Winkler Prins Encyclopedie

E. de Bruyne, G.B.J. Hiltermann en H.R. Hoetink (1947)

Gepubliceerd op 28-01-2023

Paul KENIS

betekenis & definitie

Vlaams schrijver (Bocholt 11 Juli 1885 - Brussel 29 Juni 1934), maakte deel uit van De Boomgaard, waarvan hij de algemene neoromantische tendens volgde, zonder echter het scepticisme en het decadentisme van zijn meest vooraanstaande groepsgenoten te delen. Zoals dezen vond hij zijn inspiratie in twee hoofdthema’s: de grote stad en het verleden; in zijn binnenste is hij een idealist zoals blijkt uit zijn opmerkelijkste, hoewel niet rijpste romans, De roman van een jeugd (Rotterdam 1914), met de veelzeggende ondertitel „Een ondergang te Parijs” en het later verschenen vervolg De Apostels van het Nieuwe Rijk (Amsterdam 1930), het verhaal van een communistisch experiment in de Ardennen.

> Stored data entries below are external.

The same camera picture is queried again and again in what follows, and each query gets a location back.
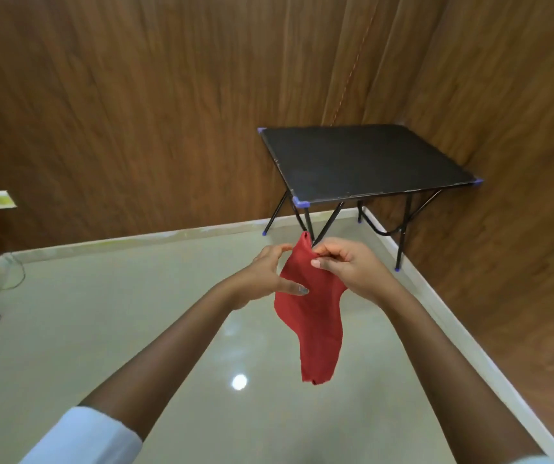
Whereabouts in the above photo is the black table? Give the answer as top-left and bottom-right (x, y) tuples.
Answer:
(257, 124), (484, 273)

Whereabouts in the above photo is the thin black cable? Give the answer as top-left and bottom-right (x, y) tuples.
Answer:
(0, 252), (27, 291)

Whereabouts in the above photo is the person's left white sleeve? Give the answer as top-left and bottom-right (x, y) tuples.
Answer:
(19, 406), (143, 464)

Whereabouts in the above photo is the person's left hand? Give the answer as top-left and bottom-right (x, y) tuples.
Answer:
(220, 244), (311, 313)

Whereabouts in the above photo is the person's left forearm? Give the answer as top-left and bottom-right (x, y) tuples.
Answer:
(77, 280), (239, 443)

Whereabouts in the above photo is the red cord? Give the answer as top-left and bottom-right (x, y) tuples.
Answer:
(329, 0), (380, 127)

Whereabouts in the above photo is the black table brace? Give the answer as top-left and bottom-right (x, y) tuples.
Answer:
(361, 188), (443, 237)
(314, 201), (345, 247)

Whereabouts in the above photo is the cream tiled floor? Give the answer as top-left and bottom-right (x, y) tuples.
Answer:
(0, 207), (554, 464)

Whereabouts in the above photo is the red cleaning cloth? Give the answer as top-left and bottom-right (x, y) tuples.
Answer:
(273, 230), (348, 386)

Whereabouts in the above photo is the person's right forearm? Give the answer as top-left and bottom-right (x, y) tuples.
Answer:
(378, 284), (547, 464)

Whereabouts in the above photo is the person's right hand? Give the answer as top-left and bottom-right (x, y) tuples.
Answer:
(311, 236), (406, 307)

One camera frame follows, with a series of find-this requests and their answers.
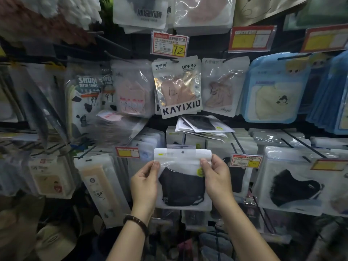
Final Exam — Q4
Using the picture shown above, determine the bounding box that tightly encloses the person's left hand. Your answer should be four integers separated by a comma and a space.
130, 160, 161, 224

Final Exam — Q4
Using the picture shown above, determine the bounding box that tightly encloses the person's right hand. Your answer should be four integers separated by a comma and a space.
199, 154, 236, 213

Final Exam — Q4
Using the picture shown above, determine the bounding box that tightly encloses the black mask packet green sticker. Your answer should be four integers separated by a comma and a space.
153, 148, 212, 211

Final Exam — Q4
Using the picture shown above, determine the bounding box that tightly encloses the row of translucent mask packets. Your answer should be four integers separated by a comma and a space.
126, 127, 166, 182

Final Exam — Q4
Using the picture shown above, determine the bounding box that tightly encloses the row of cream mask packets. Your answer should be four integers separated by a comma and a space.
73, 153, 131, 229

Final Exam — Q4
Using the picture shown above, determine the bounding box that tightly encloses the black mask packet pale arc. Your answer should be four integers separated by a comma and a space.
258, 160, 327, 216

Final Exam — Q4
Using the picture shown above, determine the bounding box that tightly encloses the white packet beige mask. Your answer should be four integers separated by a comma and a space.
201, 56, 250, 118

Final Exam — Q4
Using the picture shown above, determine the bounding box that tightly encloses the clear packet pink mask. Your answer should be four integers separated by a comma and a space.
110, 59, 156, 119

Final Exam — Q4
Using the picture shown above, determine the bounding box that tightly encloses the pale blue packet cream mask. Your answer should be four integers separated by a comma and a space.
242, 53, 311, 124

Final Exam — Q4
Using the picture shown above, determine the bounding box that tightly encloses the grey packet pink mask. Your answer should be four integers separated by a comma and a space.
152, 55, 203, 120

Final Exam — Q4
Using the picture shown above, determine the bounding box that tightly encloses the stack of blue cartoon packets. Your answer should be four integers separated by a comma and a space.
306, 51, 348, 135

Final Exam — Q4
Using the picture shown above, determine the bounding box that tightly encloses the glossy packet pink mask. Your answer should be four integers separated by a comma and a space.
173, 0, 237, 36

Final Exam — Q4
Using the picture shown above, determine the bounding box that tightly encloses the white packet grey mask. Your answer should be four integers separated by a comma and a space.
113, 0, 169, 34

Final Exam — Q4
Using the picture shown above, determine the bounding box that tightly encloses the cream line-drawing mask packet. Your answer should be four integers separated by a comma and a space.
233, 0, 312, 28

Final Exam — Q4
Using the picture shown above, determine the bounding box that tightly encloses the person's right forearm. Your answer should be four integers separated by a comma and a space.
217, 203, 281, 261

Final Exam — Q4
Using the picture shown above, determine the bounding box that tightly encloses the person's left forearm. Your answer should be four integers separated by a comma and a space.
106, 223, 149, 261

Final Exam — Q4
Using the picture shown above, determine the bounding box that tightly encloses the white red price tag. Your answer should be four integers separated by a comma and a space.
229, 154, 264, 169

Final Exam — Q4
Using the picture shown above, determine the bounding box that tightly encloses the red yellow price tag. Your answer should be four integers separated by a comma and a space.
115, 146, 141, 160
311, 159, 348, 171
228, 25, 277, 54
300, 23, 348, 54

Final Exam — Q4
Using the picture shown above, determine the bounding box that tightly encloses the row of grey folded items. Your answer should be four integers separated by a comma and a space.
198, 233, 234, 261

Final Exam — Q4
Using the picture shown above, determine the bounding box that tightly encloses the row of small white packets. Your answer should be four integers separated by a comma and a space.
28, 153, 76, 200

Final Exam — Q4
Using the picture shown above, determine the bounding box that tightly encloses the black white towel packet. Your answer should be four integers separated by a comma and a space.
100, 69, 117, 112
65, 74, 104, 139

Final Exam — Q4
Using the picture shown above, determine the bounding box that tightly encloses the cream cap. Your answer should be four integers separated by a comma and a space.
35, 223, 79, 261

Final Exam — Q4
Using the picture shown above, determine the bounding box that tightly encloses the beige cap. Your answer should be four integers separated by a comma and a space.
0, 195, 45, 261

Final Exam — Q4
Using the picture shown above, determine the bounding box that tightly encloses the row of clear long packets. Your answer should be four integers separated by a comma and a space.
0, 62, 70, 146

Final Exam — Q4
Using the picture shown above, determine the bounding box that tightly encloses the green fluffy item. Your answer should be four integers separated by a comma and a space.
99, 0, 115, 22

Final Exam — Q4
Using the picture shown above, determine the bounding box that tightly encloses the white fluffy item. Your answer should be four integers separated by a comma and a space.
19, 0, 103, 30

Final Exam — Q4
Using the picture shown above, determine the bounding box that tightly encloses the pink bath sponge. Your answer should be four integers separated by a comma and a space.
0, 0, 96, 49

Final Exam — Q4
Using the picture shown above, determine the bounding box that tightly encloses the dark beaded bracelet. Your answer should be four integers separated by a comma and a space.
123, 214, 149, 237

De volle maat van zijn talent gaf hij in zijn historische roman Uit het dagboek van Lieven de Myttenaere (Antwerpen 1927; over de i6de-eeuwse godsdiensttroebelen te Gent) en zijn geromanceerde biografie van Villon.DR R. F. LISSENS

Bibl. : De wonderlijke avonturen van Cies Slameur (Gent 1919) ; De kleine mademoiselle Cerisette (Antwerpen 1920) ; Fêtes galantes (Antwerpen 1924); De lokkende wereld (Amsterdam 1927); Het Leven van meester François Villon (Antwerpen 1928); Een overzicht der Vlaamsche Letterkunde na Van Nu en Straks (Amsterdam 1930) ; Joos Pijn, een Groot-Nederlandsch Martelaar (Borgerhout 1933); Historische Verhalen (Gent 1944); Het Leven van Edward Anseele (Gent 1948).